Studio album by Feeling B
- Released: 1989
- Genre: Punk rock, experimental rock
- Length: 40:06 56:24 (1992 re-release)
- Label: Amiga Zorg (1990 CD reissue) Pirates Press (1992 expanded CD reissue)

Feeling B chronology
|  | Hea Hoa Hoa Hea Hea Hoa (1989) | Wir Kriegen Euch Alle (1991) |

= Hea Hoa Hoa Hea Hea Hoa =

Hea Hoa Hoa Hea Hea Hoa is the first album by the East German punk band Feeling B. It was released in 1989.

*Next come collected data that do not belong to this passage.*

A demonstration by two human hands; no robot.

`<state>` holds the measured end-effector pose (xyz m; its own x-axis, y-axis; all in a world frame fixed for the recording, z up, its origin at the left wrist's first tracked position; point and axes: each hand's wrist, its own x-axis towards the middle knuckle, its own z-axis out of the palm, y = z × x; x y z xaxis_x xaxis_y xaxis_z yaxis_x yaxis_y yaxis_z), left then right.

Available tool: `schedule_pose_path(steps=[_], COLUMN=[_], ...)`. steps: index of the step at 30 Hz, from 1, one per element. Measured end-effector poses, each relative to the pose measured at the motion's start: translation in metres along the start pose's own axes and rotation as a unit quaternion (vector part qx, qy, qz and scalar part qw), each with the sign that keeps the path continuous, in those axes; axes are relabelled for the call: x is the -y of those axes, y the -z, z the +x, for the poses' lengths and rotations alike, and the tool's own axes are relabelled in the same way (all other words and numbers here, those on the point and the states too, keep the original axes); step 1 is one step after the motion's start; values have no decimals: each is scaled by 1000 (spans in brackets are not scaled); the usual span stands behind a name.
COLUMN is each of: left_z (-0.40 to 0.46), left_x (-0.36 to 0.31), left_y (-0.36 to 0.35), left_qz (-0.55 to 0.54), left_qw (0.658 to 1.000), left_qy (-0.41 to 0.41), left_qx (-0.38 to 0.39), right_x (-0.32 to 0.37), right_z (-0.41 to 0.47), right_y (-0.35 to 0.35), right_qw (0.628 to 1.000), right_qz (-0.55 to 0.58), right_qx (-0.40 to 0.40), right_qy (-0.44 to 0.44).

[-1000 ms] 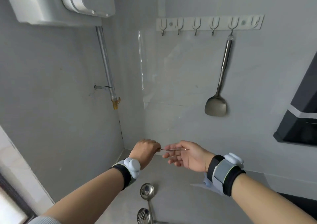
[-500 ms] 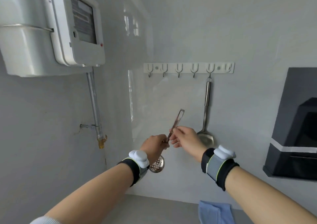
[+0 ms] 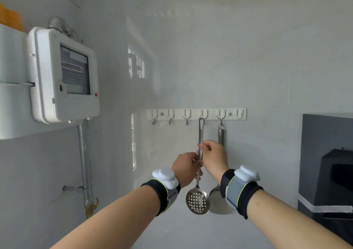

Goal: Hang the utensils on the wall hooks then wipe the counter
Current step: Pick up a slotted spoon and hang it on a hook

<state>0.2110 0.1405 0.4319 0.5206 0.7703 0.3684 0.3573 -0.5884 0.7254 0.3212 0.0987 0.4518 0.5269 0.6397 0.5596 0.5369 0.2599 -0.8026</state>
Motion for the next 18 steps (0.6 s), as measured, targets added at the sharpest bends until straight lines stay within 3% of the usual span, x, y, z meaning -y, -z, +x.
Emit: schedule_pose_path(steps=[18], left_z=[23], left_x=[11], left_y=[-19], left_qz=[-10], left_qw=[1000], left_qy=[4], left_qx=[-10], right_x=[-21], right_z=[19], right_y=[-9], right_qw=[999], right_qz=[-30], right_qx=[-20], right_qy=[-12])
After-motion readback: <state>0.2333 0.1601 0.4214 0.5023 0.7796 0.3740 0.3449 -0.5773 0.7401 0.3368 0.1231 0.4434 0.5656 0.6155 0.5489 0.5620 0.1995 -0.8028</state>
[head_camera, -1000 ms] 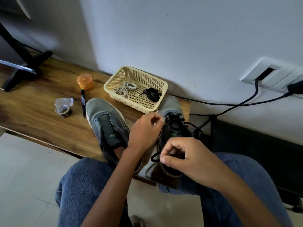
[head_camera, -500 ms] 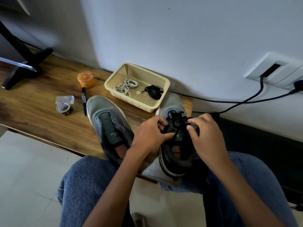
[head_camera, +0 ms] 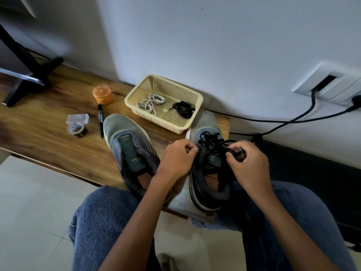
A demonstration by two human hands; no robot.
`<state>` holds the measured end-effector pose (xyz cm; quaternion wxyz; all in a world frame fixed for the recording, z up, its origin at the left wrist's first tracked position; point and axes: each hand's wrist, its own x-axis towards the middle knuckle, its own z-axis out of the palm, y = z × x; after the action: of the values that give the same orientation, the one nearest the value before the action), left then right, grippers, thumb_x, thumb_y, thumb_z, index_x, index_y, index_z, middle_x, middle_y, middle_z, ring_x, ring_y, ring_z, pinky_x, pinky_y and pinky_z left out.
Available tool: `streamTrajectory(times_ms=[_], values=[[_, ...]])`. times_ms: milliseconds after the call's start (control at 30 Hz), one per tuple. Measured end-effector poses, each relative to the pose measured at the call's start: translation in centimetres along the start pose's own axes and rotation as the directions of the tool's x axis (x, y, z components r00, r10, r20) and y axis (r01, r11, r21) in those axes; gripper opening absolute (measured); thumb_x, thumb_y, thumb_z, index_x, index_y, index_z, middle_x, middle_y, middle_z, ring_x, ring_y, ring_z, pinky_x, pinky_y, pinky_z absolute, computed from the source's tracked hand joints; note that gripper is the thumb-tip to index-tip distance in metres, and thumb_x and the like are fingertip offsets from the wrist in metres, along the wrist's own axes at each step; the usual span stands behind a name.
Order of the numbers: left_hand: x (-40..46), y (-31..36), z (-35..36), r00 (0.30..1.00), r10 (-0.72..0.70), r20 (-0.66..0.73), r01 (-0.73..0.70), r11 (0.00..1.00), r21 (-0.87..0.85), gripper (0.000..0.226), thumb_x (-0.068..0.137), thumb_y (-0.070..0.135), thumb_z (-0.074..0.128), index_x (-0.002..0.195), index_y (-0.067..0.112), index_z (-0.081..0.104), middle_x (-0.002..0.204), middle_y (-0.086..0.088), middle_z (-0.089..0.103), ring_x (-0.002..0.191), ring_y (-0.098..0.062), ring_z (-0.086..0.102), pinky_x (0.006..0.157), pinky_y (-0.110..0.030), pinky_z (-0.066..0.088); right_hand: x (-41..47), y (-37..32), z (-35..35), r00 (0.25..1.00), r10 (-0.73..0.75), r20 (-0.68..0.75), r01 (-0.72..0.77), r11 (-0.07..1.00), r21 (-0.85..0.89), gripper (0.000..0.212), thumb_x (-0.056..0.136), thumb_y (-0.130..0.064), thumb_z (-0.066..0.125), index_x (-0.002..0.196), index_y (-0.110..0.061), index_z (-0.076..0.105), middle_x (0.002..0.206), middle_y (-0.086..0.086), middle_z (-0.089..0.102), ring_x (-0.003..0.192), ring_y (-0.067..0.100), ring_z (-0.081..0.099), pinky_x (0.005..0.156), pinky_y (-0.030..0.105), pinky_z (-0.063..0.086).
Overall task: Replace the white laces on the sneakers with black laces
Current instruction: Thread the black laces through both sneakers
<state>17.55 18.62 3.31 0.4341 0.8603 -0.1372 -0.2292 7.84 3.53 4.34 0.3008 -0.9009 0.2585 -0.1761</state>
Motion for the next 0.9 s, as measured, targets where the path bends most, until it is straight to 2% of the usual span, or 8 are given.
streamTrajectory(times_ms=[133,267,400,500,633,767,900], values=[[0.0,0.3,0.1,1.0,-0.023,-0.003,0.023,0.999,0.028,0.017,0.096,0.025,0.053,0.09,0.017,0.067,0.082,0.006,0.063,0.08,-0.013,0.059,0.067,-0.024,0.039,0.1,-0.1,0.1,0.989,0.15,0.004,-0.147,0.969,0.2,0.007,0.081,-0.01,0.069,0.082,-0.017,0.067,0.075,-0.011,0.064,0.069,-0.003,0.059,0.062,0.01,0.045],[-0.1,0.4,0.3,1.0,-0.019,0.012,0.019,1.0,0.013,0.016,0.098,0.024,0.051,0.089,0.018,0.063,0.079,0.008,0.061,0.077,-0.013,0.057,0.066,-0.026,0.04,0.4,-0.1,0.0,0.967,0.239,0.087,-0.254,0.898,0.36,0.004,0.082,-0.014,0.072,0.08,-0.014,0.069,0.073,-0.008,0.064,0.063,-0.003,0.058,0.059,0.016,0.047],[0.0,0.3,0.4,1.0,0.003,0.021,-0.003,1.0,0.0,0.013,0.098,0.022,0.051,0.09,0.02,0.061,0.075,0.014,0.055,0.069,-0.004,0.052,0.058,-0.021,0.037,0.9,0.2,-0.4,0.942,0.28,0.187,-0.337,0.805,0.489,0.006,0.084,-0.011,0.07,0.078,-0.012,0.068,0.077,-0.003,0.065,0.068,-0.002,0.059,0.06,0.013,0.047],[0.0,0.3,0.4,1.0,0.008,0.026,-0.008,1.0,0.0,0.012,0.098,0.023,0.052,0.091,0.019,0.061,0.074,0.012,0.056,0.071,-0.007,0.053,0.064,-0.025,0.039,1.4,0.5,-0.3,0.944,0.257,0.204,-0.326,0.809,0.488,0.009,0.087,-0.009,0.066,0.08,-0.014,0.068,0.081,-0.003,0.067,0.072,0.001,0.061,0.064,0.014,0.049],[0.0,0.2,0.5,1.0,0.012,0.023,-0.012,1.0,0.009,0.014,0.097,0.025,0.052,0.094,0.018,0.064,0.077,0.01,0.06,0.077,-0.013,0.057,0.068,-0.027,0.043,1.6,0.8,-0.2,0.967,0.193,0.166,-0.247,0.872,0.424,0.015,0.089,-0.005,0.063,0.078,-0.016,0.066,0.082,-0.003,0.065,0.067,-0.008,0.057,0.061,0.006,0.045],[0.1,0.1,0.5,0.999,0.008,0.041,-0.009,1.0,0.029,0.013,0.098,0.024,0.051,0.092,0.02,0.062,0.079,0.014,0.058,0.08,-0.011,0.056,0.069,-0.025,0.039,1.5,0.8,-0.1,0.987,0.115,0.113,-0.144,0.942,0.302,0.01,0.09,-0.007,0.06,0.083,-0.014,0.064,0.082,-0.009,0.063,0.074,-0.009,0.056,0.065,0.002,0.04],[0.2,0.1,0.6,0.999,0.014,0.049,-0.015,0.999,0.036,0.014,0.098,0.023,0.05,0.089,0.023,0.06,0.085,0.012,0.06,0.083,-0.011,0.057,0.071,-0.024,0.038,1.3,0.7,0.1,0.994,0.079,0.071,-0.094,0.964,0.247,0.01,0.092,-0.008,0.058,0.087,-0.015,0.061,0.082,-0.015,0.059,0.077,-0.006,0.054,0.066,0.001,0.038]])
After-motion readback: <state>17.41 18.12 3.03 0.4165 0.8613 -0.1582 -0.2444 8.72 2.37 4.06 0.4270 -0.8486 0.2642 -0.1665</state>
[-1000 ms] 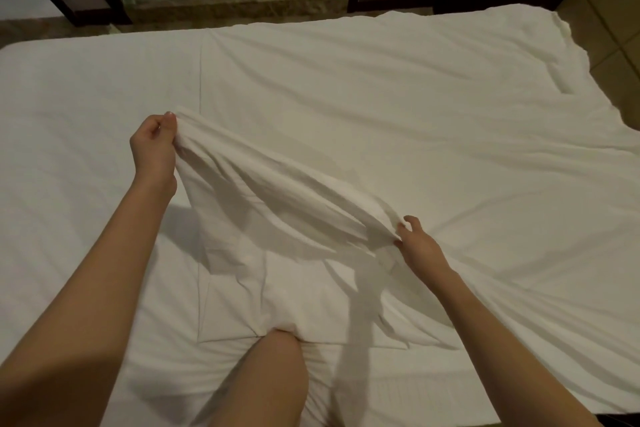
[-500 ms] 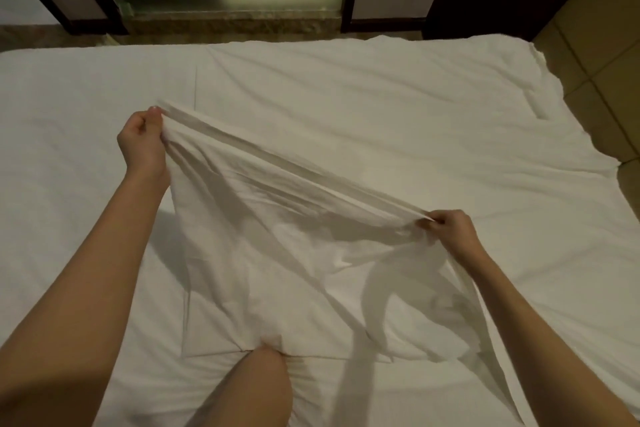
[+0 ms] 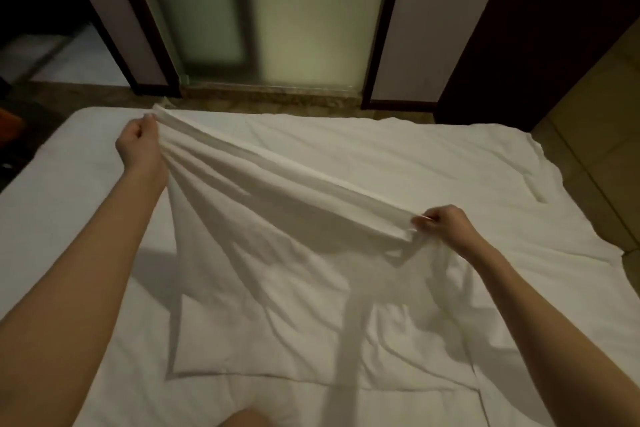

It was initially released by the DDR state label Amiga on LP and Cassette. Shortly after reunification, Zorg released the album on CD. In 1992, Pirates Press reissued it with slightly different artwork and bonus tracks.

==Track list==
1. "Artig" (Natured)
2. "Kim Wilde"
3. "Mix mir einen Drink" (Mix Me a Drink)
4. "Am Horizont" (On The Horizon)
5. "Frusti, machs gut" (Frusti, Rest In Peace)
6. "Geh zurück in dein Buch" (Get Back In Your Book)
7. "Lied von der unruhevollen Jugend" (Song of The Restless Youth)*
8. "Ohne Bewußtsein" (Without Consciousness)
9. "Alles ist so unheimlich dufte" (Everything Is So Exceptionally Fine)
10. "Du wirst den Gipfel nie erreichen" (You Will Never Reach The Summit)
11. "Tschaka" (Tschaka)
12. "Ich weiß nicht was soll es bedeuten" (I Don't Know What It Should Mean)
Bonus tracks
1. "Du findest keine Ruh" (You Can't Find Any Rest)
2. "Artig" (Natured)
3. "Mix" (Mix)
4. "Trance" (Trance)
5. "Der Klavierspieler" (The Piano Player)

- "Lied von der unruhevollen Jugend" is a Russian anthem that Rammstein has played live. That track began side B of the LP and cassette versions.